Problem to work on
The expected output is every entry, repeated exactly.

Extracted data
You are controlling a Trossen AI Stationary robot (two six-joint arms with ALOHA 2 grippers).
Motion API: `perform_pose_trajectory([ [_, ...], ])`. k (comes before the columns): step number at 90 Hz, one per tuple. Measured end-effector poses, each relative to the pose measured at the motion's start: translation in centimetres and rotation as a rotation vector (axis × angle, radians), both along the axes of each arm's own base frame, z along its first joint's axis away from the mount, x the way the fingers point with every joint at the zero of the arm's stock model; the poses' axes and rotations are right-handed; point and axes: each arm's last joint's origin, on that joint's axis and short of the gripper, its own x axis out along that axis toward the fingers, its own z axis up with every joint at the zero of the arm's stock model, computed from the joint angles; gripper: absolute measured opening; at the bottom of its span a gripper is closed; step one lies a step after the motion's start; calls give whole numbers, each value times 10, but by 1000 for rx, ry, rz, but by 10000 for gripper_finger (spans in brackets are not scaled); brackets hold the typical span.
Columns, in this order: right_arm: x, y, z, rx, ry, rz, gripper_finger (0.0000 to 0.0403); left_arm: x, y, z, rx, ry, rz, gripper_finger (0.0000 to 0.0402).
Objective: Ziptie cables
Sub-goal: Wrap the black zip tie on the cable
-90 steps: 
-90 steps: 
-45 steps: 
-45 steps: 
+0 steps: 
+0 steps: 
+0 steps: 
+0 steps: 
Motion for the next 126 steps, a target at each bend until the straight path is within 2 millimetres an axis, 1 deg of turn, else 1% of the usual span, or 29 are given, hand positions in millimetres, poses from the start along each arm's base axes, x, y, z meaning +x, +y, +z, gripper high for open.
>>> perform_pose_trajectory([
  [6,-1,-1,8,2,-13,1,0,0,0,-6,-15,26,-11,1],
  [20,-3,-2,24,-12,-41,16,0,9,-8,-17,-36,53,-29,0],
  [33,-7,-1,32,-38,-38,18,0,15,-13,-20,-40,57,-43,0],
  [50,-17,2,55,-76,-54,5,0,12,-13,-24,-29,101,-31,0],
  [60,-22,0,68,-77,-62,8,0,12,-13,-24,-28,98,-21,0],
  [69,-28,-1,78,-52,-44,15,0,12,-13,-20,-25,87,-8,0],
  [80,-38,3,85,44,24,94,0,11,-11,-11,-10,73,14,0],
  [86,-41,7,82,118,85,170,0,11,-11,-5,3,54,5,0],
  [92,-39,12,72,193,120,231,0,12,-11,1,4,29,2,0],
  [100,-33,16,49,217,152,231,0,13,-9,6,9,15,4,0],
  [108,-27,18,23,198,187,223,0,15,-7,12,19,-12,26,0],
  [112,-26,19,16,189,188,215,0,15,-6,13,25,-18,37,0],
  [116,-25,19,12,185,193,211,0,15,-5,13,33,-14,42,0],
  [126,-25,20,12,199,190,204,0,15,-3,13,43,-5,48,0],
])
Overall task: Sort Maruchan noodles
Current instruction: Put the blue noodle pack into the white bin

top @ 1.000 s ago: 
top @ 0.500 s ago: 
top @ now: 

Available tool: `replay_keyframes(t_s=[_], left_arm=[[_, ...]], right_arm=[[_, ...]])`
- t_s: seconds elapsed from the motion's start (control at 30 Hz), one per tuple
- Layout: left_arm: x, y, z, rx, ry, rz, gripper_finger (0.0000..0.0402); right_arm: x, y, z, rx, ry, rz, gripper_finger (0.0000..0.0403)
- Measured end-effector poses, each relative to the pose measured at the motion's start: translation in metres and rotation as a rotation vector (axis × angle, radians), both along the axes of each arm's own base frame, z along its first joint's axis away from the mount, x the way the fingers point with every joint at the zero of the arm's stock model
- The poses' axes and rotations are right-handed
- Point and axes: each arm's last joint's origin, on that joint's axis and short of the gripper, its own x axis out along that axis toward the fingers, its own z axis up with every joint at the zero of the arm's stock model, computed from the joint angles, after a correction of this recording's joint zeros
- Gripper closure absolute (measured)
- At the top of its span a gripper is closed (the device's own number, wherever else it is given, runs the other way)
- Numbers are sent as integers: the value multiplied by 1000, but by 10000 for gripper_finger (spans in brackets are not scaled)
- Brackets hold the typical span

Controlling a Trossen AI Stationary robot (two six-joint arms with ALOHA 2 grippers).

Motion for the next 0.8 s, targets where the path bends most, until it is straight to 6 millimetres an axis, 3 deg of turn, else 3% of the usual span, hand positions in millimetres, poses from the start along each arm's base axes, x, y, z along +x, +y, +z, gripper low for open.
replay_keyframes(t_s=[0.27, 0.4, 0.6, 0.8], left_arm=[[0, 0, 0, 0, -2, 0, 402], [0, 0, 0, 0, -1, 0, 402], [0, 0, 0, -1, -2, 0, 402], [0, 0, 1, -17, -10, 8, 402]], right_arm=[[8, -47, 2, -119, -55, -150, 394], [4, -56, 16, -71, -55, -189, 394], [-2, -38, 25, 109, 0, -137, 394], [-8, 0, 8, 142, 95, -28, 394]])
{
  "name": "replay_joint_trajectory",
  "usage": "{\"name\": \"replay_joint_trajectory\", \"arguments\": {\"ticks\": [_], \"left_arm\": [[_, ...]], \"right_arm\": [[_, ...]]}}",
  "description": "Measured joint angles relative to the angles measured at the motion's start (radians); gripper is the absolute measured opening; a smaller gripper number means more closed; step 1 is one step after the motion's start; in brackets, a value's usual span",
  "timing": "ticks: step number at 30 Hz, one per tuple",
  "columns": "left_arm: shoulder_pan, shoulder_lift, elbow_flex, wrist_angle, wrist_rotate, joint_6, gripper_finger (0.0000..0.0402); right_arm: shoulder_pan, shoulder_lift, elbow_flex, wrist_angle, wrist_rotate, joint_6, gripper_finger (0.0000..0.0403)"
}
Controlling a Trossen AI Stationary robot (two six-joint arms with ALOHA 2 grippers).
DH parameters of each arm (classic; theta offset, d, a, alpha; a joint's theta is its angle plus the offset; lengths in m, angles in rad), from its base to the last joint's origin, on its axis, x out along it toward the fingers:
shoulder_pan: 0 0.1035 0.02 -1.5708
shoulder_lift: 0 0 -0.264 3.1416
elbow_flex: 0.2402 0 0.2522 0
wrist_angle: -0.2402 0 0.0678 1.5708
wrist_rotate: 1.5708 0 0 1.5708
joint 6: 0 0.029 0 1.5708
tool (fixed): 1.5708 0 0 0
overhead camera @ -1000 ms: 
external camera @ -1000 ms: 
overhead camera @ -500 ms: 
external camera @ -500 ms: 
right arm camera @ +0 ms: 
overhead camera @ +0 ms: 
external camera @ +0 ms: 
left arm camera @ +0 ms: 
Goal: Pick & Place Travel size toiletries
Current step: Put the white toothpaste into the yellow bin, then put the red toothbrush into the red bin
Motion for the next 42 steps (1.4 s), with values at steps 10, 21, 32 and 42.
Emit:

Your solution
You are controlling a Trossen AI Stationary robot (two six-joint arms with ALOHA 2 grippers).
Motion API: `perform_pose_trajectory([ [_, ...], ])`. k (comes before the columns): step number at 90 Hz, one per tuple. Measured end-effector poses, each relative to the pose measured at the motion's start: translation in centimetres and rotation as a rotation vector (axis × angle, radians), both along the axes of each arm's own base frame, z along its first joint's axis away from the mount, x the way the fingers point with every joint at the zero of the arm's stock model; the poses' axes and rotations are right-handed; point and axes: each arm's last joint's origin, on that joint's axis and short of the gripper, its own x axis out along that axis toward the fingers, its own z axis up with every joint at the zero of the arm's stock model, computed from the joint angles; gripper: absolute measured opening; at the bottom of its span a gripper is closed; step one lies a step after the motion's start; calls give whole numbers, each value times 10, but by 1000 for rx, ry, rz, but by 10000 for gripper_finger (spans in brackets are not scaled); brackets hold the typical span.
Columns, in this order: right_arm: x, y, z, rx, ry, rz, gripper_finger (0.0000 to 0.0403); left_arm: x, y, z, rx, ry, rz, gripper_finger (0.0000 to 0.0402).
Objective: Ziptie cables
Sub-goal: Wrap the black zip tie on the cable
-90 steps: 
-90 steps: 
-45 steps: 
-45 steps: 
+0 steps: 
+0 steps: 
+0 steps: 
+0 steps: 
Motion for the next 126 steps, a target at each bend until the straight path is within 2 millimetres an axis, 1 deg of turn, else 1% of the usual span, or 29 are given, hand positions in millimetres, poses from the start along each arm's base axes, x, y, z meaning +x, +y, +z, gripper high for open.
>>> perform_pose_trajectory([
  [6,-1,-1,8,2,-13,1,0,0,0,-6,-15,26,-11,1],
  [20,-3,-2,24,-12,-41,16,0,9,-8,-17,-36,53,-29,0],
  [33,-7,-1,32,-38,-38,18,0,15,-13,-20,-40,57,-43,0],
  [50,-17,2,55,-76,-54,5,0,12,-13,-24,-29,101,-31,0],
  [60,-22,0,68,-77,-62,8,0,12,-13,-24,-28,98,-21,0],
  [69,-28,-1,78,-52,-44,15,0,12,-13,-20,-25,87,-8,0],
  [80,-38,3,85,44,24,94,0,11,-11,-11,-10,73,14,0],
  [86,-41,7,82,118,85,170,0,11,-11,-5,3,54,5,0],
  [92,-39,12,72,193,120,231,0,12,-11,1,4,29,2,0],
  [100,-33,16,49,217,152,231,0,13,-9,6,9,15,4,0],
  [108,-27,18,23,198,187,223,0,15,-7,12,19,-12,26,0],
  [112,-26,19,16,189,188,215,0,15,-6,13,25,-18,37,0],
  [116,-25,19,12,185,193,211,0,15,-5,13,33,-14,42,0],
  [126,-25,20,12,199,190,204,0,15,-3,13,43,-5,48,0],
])
Overall task: Sort Maruchan noodles
Current instruction: Put the blue noodle pack into the white bin

top @ 1.000 s ago: 
top @ 0.500 s ago: 
top @ now: 

Available tool: `replay_keyframes(t_s=[_], left_arm=[[_, ...]], right_arm=[[_, ...]])`
- t_s: seconds elapsed from the motion's start (control at 30 Hz), one per tuple
- Layout: left_arm: x, y, z, rx, ry, rz, gripper_finger (0.0000..0.0402); right_arm: x, y, z, rx, ry, rz, gripper_finger (0.0000..0.0403)
- Measured end-effector poses, each relative to the pose measured at the motion's start: translation in metres and rotation as a rotation vector (axis × angle, radians), both along the axes of each arm's own base frame, z along its first joint's axis away from the mount, x the way the fingers point with every joint at the zero of the arm's stock model
- The poses' axes and rotations are right-handed
- Point and axes: each arm's last joint's origin, on that joint's axis and short of the gripper, its own x axis out along that axis toward the fingers, its own z axis up with every joint at the zero of the arm's stock model, computed from the joint angles, after a correction of this recording's joint zeros
- Gripper closure absolute (measured)
- At the top of its span a gripper is closed (the device's own number, wherever else it is given, runs the other way)
- Numbers are sent as integers: the value multiplied by 1000, but by 10000 for gripper_finger (spans in brackets are not scaled)
- Brackets hold the typical span

Controlling a Trossen AI Stationary robot (two six-joint arms with ALOHA 2 grippers).

Motion for the next 0.8 s, targets where the path bends most, until it is straight to 6 millimetres an axis, 3 deg of turn, else 3% of the usual span, hand positions in millimetres, poses from the start along each arm's base axes, x, y, z along +x, +y, +z, gripper low for open.
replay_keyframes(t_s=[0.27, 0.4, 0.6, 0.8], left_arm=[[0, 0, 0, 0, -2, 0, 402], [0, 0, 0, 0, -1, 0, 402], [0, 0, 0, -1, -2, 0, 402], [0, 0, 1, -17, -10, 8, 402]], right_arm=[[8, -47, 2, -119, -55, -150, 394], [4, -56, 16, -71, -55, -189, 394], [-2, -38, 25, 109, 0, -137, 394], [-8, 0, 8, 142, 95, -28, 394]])
{
  "name": "replay_joint_trajectory",
  "usage": "{\"name\": \"replay_joint_trajectory\", \"arguments\": {\"ticks\": [_], \"left_arm\": [[_, ...]], \"right_arm\": [[_, ...]]}}",
  "description": "Measured joint angles relative to the angles measured at the motion's start (radians); gripper is the absolute measured opening; a smaller gripper number means more closed; step 1 is one step after the motion's start; in brackets, a value's usual span",
  "timing": "ticks: step number at 30 Hz, one per tuple",
  "columns": "left_arm: shoulder_pan, shoulder_lift, elbow_flex, wrist_angle, wrist_rotate, joint_6, gripper_finger (0.0000..0.0402); right_arm: shoulder_pan, shoulder_lift, elbow_flex, wrist_angle, wrist_rotate, joint_6, gripper_finger (0.0000..0.0403)"
}
Controlling a Trossen AI Stationary robot (two six-joint arms with ALOHA 2 grippers).
DH parameters of each arm (classic; theta offset, d, a, alpha; a joint's theta is its angle plus the offset; lengths in m, angles in rad), from its base to the last joint's origin, on its axis, x out along it toward the fingers:
shoulder_pan: 0 0.1035 0.02 -1.5708
shoulder_lift: 0 0 -0.264 3.1416
elbow_flex: 0.2402 0 0.2522 0
wrist_angle: -0.2402 0 0.0678 1.5708
wrist_rotate: 1.5708 0 0 1.5708
joint 6: 0 0.029 0 1.5708
tool (fixed): 1.5708 0 0 0
overhead camera @ -1000 ms: 
external camera @ -1000 ms: 
overhead camera @ -500 ms: 
external camera @ -500 ms: 
right arm camera @ +0 ms: 
overhead camera @ +0 ms: 
external camera @ +0 ms: 
left arm camera @ +0 ms: 
Goal: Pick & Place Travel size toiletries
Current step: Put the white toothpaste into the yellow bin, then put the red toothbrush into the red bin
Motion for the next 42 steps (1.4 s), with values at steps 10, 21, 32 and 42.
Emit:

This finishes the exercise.